Well, that's overstating it a bit. Indeed, the coverage of the $12.5 billion deal didn't make any mention — at least that I saw — of unified communications. Instead, analysts focused on what the ownership of a phone maker by Google will mean to Android's acceptance by Samsung, HTC, LG and other users of the mobile operating system.

Another thread of the coverage is that Google was willing to risk the ire of those handset makers because it wanted to get its hands on the treasure trove of patents owned by Motorola. There are, between awarded patents and patents pending, as many as 20,000, according to This is my next.

That's where unified communications comes in. The bottom line is that a good number of those patents relate to unified communications and related operations and applications.

This points to the bigger picture: Any common-sense definition of unified communications includes social networking and collaboration, and it is at the root of most of the things that mobile OS and hardware makers are planning. Put more simply: Part of the big prize for which these powerful companies are vying includes unified communications, though it may come under another name.

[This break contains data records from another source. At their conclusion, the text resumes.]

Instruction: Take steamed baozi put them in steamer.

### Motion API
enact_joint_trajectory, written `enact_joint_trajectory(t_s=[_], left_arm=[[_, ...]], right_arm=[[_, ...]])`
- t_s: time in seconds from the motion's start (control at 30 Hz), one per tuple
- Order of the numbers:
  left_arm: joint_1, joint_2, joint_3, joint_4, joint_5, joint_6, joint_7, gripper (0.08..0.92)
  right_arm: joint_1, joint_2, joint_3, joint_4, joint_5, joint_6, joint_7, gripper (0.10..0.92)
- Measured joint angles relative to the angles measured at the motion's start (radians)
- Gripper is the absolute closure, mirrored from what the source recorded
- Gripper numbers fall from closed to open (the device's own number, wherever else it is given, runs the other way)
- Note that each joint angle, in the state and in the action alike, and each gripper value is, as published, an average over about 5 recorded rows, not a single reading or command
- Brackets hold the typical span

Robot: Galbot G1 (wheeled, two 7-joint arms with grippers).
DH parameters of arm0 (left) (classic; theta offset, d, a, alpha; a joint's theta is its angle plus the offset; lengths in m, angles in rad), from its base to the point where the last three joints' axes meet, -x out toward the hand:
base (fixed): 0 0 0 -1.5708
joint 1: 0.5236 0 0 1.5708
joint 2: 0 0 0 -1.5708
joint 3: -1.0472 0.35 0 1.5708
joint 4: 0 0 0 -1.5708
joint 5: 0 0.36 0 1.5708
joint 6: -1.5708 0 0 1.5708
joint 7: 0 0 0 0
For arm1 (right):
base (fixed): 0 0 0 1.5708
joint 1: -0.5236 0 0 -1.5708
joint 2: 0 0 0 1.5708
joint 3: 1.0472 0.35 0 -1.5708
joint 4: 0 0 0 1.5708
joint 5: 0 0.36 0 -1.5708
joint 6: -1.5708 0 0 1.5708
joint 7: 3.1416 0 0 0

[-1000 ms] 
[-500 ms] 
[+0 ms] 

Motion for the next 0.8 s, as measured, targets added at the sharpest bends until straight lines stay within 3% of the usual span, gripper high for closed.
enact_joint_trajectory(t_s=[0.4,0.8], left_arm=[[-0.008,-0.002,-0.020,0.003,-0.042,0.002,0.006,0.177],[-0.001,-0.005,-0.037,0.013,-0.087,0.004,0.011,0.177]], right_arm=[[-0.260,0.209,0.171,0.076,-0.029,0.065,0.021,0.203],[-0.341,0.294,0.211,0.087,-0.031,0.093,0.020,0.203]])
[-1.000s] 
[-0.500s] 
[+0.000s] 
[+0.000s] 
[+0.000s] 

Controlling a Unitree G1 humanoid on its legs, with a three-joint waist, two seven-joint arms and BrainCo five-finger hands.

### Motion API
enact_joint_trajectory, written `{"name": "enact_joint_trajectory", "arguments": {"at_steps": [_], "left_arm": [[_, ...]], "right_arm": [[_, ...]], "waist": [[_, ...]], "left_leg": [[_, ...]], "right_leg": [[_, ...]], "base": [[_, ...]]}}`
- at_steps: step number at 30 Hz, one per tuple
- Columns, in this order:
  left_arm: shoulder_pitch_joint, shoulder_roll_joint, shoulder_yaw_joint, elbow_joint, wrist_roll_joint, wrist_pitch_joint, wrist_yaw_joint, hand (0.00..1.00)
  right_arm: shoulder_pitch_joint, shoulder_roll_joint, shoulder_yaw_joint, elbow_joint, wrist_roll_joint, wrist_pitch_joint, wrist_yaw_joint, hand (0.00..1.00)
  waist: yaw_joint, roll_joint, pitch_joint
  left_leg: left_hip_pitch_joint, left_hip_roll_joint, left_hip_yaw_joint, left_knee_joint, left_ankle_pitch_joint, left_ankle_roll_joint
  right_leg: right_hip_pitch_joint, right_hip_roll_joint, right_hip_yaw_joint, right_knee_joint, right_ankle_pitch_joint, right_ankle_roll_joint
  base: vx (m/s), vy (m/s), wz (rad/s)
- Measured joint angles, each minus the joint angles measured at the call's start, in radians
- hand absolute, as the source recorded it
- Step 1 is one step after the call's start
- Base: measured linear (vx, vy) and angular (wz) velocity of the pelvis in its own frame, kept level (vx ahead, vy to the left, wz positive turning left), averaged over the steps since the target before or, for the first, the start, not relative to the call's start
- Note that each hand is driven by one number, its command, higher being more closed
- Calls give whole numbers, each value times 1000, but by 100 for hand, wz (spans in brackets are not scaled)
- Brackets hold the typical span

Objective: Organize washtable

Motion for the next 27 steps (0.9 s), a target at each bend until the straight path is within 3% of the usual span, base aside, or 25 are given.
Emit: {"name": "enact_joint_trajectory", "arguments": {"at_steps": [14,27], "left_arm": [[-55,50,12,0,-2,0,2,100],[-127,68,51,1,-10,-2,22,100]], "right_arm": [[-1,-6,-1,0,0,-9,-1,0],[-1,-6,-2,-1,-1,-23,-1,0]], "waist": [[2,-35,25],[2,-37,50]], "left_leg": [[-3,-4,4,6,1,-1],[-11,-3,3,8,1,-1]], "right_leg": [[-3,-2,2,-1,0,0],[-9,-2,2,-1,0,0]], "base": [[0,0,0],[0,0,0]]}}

Last week, I had the opportunity to interview Constellation Research's Elizabeth Herrell. The executive briefing over at IT Business Edge grew out of a blog she had written advising IT departments and the companies for which they work to customize communications tools for Generation Y workers (who also are called "Millennials"). These folks, Herrell wrote in her post and said to me, expect the kind of real-time platforms that they used in their college dorm and their parents' houses (where, indeed, many probably still live).

These are the folks that Google and the others especially want to capture. The tools they are developing — and, again, where a lot of the patents not doubt are aimed — focus on unified communications and collaboration. The logical conclusion: Anyway you spin it, the Google/Motorola Mobility deal is to a great extent about unified communications.